Depois de expulsá-los, os manifestantes chegaram a bloquear a entrada da cidade, na BR-174, até às 16h. No entanto, o grupo se reuniu com autoridades de segurança e foi acordada a liberação definitiva da via.
A negociação, segundo o coronel Matos, subcomandante do Comando de Policiamento do Interior, ocorreu após a PM se comprometer com os moradores a reforçar a segurança em Pacaraima. “Nos comprometemos em manter a cidade na paz” disse.
Reforço policial na fronteira
Um reforço policial com agentes foi encaminhado de Boa Vista para reforçar a segurança em Pacaraima, segundo Matos. O número de agentes não foi informado por questões de segurança.
Já chegaram na fronteira equipes do Bope, canil, Giro e Gate. O Ministério da Segurança também anunciou que enviará 60 militares da Força Nacional para o estado diante da tensão deste sábado.
“As equipes vão ficar o tempo necessário para garantir a segurança na cidade e fazer patrulhamentos 24h”, informou o coronel.

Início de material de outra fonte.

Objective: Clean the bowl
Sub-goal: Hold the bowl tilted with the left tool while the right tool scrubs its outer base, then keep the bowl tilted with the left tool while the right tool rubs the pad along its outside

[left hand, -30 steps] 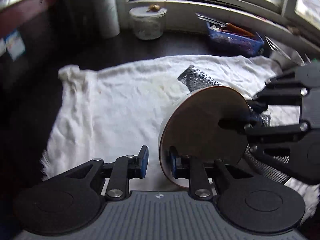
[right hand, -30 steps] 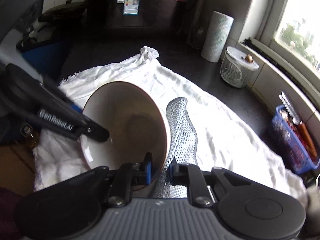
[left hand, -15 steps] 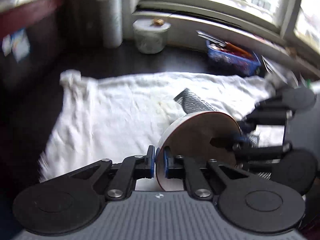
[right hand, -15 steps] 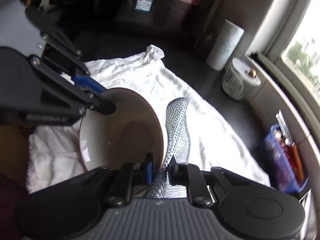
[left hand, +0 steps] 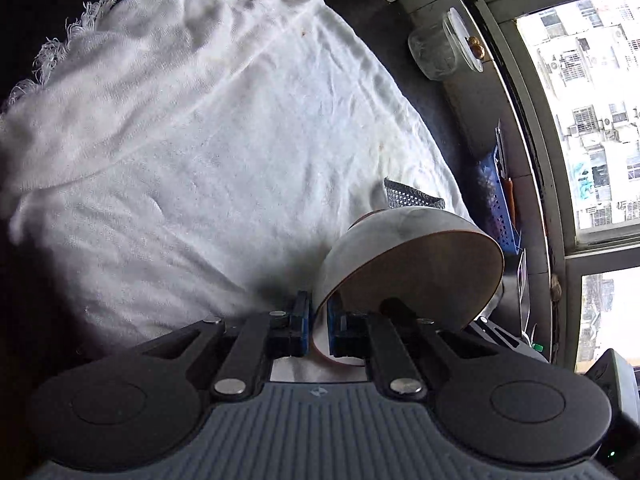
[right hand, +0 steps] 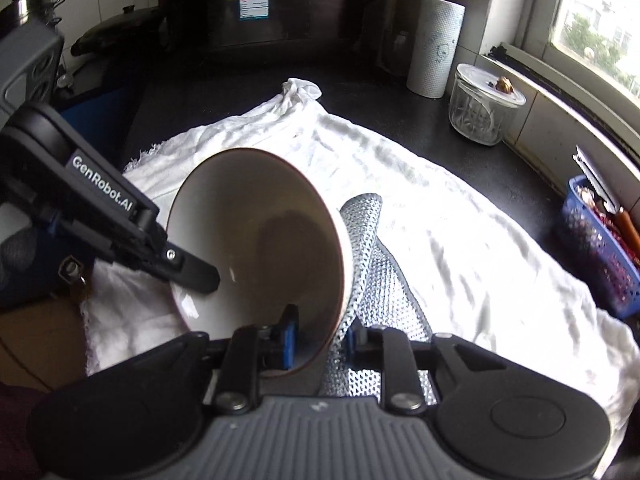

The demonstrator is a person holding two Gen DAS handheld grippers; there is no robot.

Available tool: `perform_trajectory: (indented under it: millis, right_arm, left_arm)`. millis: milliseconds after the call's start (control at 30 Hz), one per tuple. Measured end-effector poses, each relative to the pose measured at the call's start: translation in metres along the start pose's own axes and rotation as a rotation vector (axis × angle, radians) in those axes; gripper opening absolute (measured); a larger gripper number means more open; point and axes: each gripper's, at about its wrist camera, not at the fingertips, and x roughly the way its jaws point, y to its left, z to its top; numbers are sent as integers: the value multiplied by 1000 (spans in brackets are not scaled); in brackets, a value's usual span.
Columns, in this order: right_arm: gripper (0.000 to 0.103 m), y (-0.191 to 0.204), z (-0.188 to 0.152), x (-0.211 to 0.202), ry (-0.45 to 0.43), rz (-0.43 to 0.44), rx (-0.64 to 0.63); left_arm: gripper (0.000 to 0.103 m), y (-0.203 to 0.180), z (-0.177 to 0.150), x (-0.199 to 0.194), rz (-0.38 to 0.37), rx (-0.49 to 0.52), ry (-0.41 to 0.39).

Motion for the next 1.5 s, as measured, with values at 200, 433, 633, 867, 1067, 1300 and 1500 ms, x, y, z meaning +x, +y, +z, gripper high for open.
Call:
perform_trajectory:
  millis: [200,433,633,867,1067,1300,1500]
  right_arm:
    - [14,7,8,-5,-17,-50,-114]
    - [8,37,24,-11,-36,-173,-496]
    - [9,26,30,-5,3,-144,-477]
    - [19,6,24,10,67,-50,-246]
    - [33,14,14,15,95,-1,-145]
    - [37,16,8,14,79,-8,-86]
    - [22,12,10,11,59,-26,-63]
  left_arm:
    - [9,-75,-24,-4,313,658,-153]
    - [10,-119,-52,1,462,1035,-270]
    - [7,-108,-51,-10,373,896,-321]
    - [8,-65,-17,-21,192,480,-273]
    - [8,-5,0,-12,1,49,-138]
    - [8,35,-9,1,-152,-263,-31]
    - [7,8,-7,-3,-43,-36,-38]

O tumulto em Pacaraima foi motivado por um assalto a um comerciante da cidade, que foi agredido supostamente por venezuelanos. Os suspeitos fugiram após o crime e ainda não foram localizados.
Parte dos venezuelanos expulsos das ruas e de acampamentos em Pacaraima pelos moradores se abrigou em uma área externa do posto de fiscalização da Secretaria Estadual da Fazenda de Roraima (Sefaz). O lugar fica um pouco antes da entrada da cidade.
Após a conversa com os comradores, cerca de 100 venezuelanos que estavam na área externa da Sefaz foram deixados na linha da fronteira para seguirem para a Venezuela.
O coronel explicou que os imigrantes ficaram com receio de passar a pé por Pacaraima com medo de serem agredidos e por isso a PM e a PRF disponibilizaram um ônibus para eles.
“Escoltamos eles até alinha da fronteira entre o Brasil e a Venezuela. Isso não foi uma deportação, só foi quem queria”, reforçou.
O reforço policial é também para resguardar os moradores da cidade, que segundo o coronel, estão com medo de represália por parte de venezuelanos.
Pacaraima é a porta de entrada para venezuelanos que fogem da crise política, econômica e social no país de origem e entram no Brasil. A estimativa é que entrem 500 venezuelanos por dia pela fronteira do estado.
Diante da situção de conflito em Pacaraima, o governo de Roraima afirmou que está enviando reforços para o hospital de Pacaraima, com profissionais de saúde e medicamentos. Além disso, também foi pedido reforço no efetivo policial. Em nota, criticou o governo federal.
“A solução para a crise migratória só acontecerá quando o governo federal entender a necessidade de fechar temporariamente a fronteira, realizar a imediata transferência de imigrantes para outros estados e assumir sua responsabilidade de fazer o controle de segurança fronteiriça e sanitária.”
Roraima lida desde 2015 com a chegada desenfreada de venezuelanos, que estão deixando o país vizinho governado por Nicolás Maduro para escapar da crise política, econômica e social. Só nos primeiros seis meses deste ano, mais de 16 mil venezuelanos pediram refúgio no estado. O número já é 20% maior do que o registrado em todo o ano de 2017.